More flexibility to designers during the initial stages of design protection – Amendments to the Designs Act

In February we published an update about the proposed Designs Amendment (Advisory Council on Intellectual Property Response) Bill 2020 (Designs Bill). The Designs Bill proposed a number of material changes to Australia’s designs law. Click here to view the Proposed changes to Australian designs law paper. Broadly, the Designs Bill was introduced to provide more flexibility to designers during the initial stages of design protection and to simplify and clarify existing aspects of Australian designs law.

The Designs Bill received royal assent on 10 September 2021. The amendments set out in Schedule 7, Parts 1 and 2 of the Designs Bill commenced on 11 September 2021. These changes relate to the “familiar person” standard to be adopted in respect of designs comparison and enhanced grounds for revocation of a registered design.

The remaining Schedules of the Designs Bill will commence on 10 March 2022, including the introduction of a 12-month grace period.

New grace period

One of the primary changes being introduced is a 12-month grace period for filing a design application. This change will commence from 10 March 2022.

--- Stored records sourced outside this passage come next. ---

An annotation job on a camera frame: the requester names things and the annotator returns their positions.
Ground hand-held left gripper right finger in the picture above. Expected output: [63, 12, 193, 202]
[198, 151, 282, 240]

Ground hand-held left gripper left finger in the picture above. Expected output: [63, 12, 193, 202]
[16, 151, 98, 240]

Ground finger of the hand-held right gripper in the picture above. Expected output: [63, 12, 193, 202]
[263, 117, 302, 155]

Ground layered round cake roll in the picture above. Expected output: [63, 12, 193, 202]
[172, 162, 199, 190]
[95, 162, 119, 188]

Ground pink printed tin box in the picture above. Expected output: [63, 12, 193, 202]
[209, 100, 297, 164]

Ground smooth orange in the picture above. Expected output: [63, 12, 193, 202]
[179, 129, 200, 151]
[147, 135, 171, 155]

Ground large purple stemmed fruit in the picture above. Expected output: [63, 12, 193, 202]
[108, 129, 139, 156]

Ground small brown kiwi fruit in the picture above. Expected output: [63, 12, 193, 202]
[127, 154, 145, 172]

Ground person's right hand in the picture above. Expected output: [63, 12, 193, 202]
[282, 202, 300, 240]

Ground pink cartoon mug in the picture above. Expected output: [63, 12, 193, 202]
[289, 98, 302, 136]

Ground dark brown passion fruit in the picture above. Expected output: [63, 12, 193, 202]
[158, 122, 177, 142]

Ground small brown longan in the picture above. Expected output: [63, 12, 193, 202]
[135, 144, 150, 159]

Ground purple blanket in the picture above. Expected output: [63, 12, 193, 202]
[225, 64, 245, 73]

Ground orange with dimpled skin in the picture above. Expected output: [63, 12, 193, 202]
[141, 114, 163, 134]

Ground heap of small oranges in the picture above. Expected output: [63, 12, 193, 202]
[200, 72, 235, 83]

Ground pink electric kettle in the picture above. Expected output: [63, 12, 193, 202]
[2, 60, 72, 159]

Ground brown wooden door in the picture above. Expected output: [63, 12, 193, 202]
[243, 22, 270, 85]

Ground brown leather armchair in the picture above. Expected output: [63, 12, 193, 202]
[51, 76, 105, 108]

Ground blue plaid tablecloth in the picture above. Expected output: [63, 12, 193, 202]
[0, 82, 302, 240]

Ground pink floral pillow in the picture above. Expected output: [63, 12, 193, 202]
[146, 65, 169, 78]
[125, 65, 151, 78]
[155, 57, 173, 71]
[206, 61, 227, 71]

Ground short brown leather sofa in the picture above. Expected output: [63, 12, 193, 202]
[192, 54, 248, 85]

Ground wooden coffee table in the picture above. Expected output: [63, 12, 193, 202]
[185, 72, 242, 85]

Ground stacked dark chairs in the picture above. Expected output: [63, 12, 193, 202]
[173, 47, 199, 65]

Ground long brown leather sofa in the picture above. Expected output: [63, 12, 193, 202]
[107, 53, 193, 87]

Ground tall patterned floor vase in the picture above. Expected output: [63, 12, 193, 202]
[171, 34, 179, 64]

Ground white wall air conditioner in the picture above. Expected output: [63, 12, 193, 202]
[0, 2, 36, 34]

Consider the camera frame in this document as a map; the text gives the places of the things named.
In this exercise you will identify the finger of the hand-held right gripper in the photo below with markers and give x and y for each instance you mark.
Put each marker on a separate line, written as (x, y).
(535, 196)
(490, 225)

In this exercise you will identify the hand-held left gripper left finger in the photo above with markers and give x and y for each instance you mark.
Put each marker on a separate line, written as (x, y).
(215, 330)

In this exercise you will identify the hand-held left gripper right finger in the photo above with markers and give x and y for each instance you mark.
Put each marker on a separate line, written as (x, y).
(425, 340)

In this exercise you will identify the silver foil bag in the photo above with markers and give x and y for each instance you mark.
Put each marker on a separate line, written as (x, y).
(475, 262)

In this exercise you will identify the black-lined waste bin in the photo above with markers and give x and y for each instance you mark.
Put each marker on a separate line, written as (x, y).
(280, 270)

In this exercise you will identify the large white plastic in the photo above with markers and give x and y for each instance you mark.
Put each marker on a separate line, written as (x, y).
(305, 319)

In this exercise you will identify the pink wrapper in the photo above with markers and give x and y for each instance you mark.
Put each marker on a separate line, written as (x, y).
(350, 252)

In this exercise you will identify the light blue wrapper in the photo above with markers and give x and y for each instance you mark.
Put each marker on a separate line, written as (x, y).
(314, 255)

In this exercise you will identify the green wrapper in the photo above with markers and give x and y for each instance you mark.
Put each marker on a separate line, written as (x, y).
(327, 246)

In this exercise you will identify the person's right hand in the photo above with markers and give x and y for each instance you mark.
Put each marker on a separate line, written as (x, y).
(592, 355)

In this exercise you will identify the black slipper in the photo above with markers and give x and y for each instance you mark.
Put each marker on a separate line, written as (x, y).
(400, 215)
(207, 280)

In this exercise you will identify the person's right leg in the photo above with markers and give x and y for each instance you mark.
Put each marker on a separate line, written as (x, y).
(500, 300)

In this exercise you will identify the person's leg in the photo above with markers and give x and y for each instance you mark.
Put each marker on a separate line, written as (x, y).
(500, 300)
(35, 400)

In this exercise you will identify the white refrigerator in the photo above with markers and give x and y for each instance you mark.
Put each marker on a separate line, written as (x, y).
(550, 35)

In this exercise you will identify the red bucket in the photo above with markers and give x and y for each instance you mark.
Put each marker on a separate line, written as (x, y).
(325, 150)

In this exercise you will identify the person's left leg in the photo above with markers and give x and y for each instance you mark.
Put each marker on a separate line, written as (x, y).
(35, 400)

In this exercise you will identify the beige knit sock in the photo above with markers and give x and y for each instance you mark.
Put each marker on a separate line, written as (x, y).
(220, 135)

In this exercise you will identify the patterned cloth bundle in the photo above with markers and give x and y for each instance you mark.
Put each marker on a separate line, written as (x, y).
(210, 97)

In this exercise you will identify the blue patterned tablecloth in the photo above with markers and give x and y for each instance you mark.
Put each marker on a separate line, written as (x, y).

Currently, a registered design cannot be certified if it has been made public before applying for a design application. The grace period will allow designers a 12-month period to apply for design protection after publishing or using their design. This will help protect designers from inadvertently losing their rights in respect of a design as a result of publishing or using the design before filing for protection.

The grace period will also enable design applicants to use and “test the market” in respect of the relevant design before incurring the costs of design registration.

To be eligible for the grace period, the original publication or use of the design must have been by:

  • The designer(s);
  • The owner(s) of the design (if different to the designer, e.g., an employer);
  • A party authorised by the designer or owner of the design; and/or
  • A party who obtained the design without authorisation (e.g., if the design is stolen).

It is important to note that the grace period will not apply to publications made by the Registrar of Designs or any foreign designs offices.

Additional powers for the Registrar of Designs

From 10 March 2022, the Registrar of Designs will have the power to determine formal requirements for design applications. This will allow the rules to be easily updated as required.

IP Australia will conduct a consultation on a draft determination before the end of the year. If you wish to receive updates on the consultation process and information on how to make a submission, you can subscribe to IP Australia’s What’s New newsletter.

We will also provide an update once further information becomes available.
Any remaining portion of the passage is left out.